* TRY IT *
The data must be transcribed exactly, with no line missing.

Data items:
========================

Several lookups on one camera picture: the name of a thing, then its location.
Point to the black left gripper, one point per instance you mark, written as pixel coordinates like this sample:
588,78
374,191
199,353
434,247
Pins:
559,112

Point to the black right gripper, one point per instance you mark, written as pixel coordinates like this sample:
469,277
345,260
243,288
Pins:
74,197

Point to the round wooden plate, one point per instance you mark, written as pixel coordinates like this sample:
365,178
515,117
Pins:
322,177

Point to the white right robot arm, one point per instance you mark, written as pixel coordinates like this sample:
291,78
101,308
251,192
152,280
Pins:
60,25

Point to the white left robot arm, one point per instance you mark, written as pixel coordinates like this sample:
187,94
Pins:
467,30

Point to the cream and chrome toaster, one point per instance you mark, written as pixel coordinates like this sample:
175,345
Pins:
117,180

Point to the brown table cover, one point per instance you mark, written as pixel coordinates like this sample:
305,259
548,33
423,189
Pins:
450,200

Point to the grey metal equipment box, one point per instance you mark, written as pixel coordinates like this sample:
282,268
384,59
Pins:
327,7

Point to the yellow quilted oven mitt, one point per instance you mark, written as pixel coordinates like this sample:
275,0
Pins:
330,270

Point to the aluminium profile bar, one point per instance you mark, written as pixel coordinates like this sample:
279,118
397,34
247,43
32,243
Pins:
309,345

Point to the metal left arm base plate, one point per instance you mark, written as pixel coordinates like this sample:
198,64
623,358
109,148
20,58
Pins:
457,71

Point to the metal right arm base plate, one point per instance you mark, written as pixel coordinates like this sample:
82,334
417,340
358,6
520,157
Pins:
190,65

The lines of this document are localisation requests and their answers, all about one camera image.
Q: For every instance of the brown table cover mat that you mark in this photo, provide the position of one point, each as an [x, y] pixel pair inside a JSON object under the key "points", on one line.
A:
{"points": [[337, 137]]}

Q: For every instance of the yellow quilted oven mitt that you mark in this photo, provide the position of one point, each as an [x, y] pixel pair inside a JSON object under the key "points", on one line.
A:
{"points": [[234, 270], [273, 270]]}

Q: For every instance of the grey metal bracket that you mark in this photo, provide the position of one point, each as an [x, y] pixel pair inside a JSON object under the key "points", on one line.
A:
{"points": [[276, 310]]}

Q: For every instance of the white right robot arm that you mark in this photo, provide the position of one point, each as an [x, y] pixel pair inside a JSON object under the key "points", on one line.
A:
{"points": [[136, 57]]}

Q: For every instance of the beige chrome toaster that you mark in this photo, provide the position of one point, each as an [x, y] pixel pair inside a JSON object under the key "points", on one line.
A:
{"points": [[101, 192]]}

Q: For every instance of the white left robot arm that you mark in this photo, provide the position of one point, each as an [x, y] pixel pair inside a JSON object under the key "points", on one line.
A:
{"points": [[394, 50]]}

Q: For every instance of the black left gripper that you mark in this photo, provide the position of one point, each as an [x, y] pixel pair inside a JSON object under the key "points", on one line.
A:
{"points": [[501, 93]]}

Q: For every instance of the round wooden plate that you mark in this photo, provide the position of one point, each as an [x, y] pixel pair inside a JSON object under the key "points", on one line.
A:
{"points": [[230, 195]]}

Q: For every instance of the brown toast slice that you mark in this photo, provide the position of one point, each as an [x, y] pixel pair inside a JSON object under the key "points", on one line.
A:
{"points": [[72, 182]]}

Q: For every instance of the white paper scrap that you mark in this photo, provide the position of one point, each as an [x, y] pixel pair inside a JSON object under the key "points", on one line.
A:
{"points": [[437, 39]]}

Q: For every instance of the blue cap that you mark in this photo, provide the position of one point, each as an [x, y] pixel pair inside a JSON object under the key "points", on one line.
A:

========================

* ANSWER BELOW *
Several lookups on one camera picture: the name of a thing, then its location.
Point to the black left gripper, one point per instance you mark, written as pixel coordinates like this sample:
588,78
374,191
199,353
434,247
Pins:
559,112

Point to the black right gripper, one point per instance you mark, written as pixel coordinates like this sample:
469,277
345,260
243,288
Pins:
74,197

Point to the round wooden plate, one point per instance you mark, written as pixel coordinates like this sample:
365,178
515,117
Pins:
322,177

Point to the white right robot arm, one point per instance you mark, written as pixel coordinates like this sample:
291,78
101,308
251,192
152,280
Pins:
60,25

Point to the white left robot arm, one point per instance you mark, written as pixel coordinates like this sample:
187,94
Pins:
467,30

Point to the cream and chrome toaster, one point per instance you mark, written as pixel coordinates like this sample:
175,345
Pins:
117,180

Point to the brown table cover, one point per instance you mark, written as pixel coordinates like this sample:
305,259
548,33
423,189
Pins:
450,200

Point to the grey metal equipment box, one point per instance you mark, written as pixel coordinates like this sample:
282,268
384,59
Pins:
327,7

Point to the yellow quilted oven mitt, one point per instance you mark, written as pixel coordinates like this sample:
275,0
Pins:
330,270

Point to the aluminium profile bar, one point per instance you mark, written as pixel coordinates like this sample:
279,118
397,34
247,43
32,243
Pins:
309,345

Point to the metal left arm base plate, one point per instance you mark, written as pixel coordinates like this sample:
198,64
623,358
109,148
20,58
Pins:
457,71

Point to the metal right arm base plate, one point per instance you mark, written as pixel coordinates like this sample:
82,334
417,340
358,6
520,157
Pins:
190,65

The lines of this document are localisation requests and their answers, all about one camera image.
Q: For every instance of the brown table cover mat that you mark in this photo, provide the position of one point, each as an [x, y] pixel pair inside a JSON object under the key "points", on one line.
A:
{"points": [[337, 137]]}

Q: For every instance of the yellow quilted oven mitt that you mark in this photo, provide the position of one point, each as an [x, y] pixel pair inside a JSON object under the key "points", on one line.
A:
{"points": [[234, 270], [273, 270]]}

Q: For every instance of the grey metal bracket that you mark in this photo, provide the position of one point, each as an [x, y] pixel pair inside a JSON object under the key "points", on one line.
A:
{"points": [[276, 310]]}

Q: For every instance of the white right robot arm that you mark in this photo, provide the position of one point, each as an [x, y] pixel pair inside a JSON object under the key "points", on one line.
A:
{"points": [[136, 57]]}

Q: For every instance of the beige chrome toaster that you mark in this photo, provide the position of one point, each as an [x, y] pixel pair inside a JSON object under the key "points", on one line.
A:
{"points": [[101, 192]]}

Q: For every instance of the white left robot arm that you mark in this photo, provide the position of one point, each as an [x, y] pixel pair inside a JSON object under the key "points", on one line.
A:
{"points": [[394, 50]]}

Q: For every instance of the black left gripper that you mark in this photo, provide the position of one point, each as an [x, y] pixel pair inside a JSON object under the key "points", on one line.
A:
{"points": [[501, 93]]}

Q: For every instance of the round wooden plate that you mark in this photo, provide the position of one point, each as an [x, y] pixel pair inside a JSON object under the key "points", on one line.
A:
{"points": [[230, 195]]}

Q: For every instance of the brown toast slice that you mark in this photo, provide the position of one point, each as an [x, y] pixel pair inside a JSON object under the key "points", on one line.
A:
{"points": [[72, 182]]}

Q: For every instance of the white paper scrap that you mark in this photo, provide the position of one point, each as an [x, y] pixel pair inside a JSON object under the key "points", on one line.
A:
{"points": [[437, 39]]}

Q: For every instance of the blue cap that you mark in this photo, provide the position of one point, each as an [x, y] pixel pair inside a JSON object under the key "points", on one line.
A:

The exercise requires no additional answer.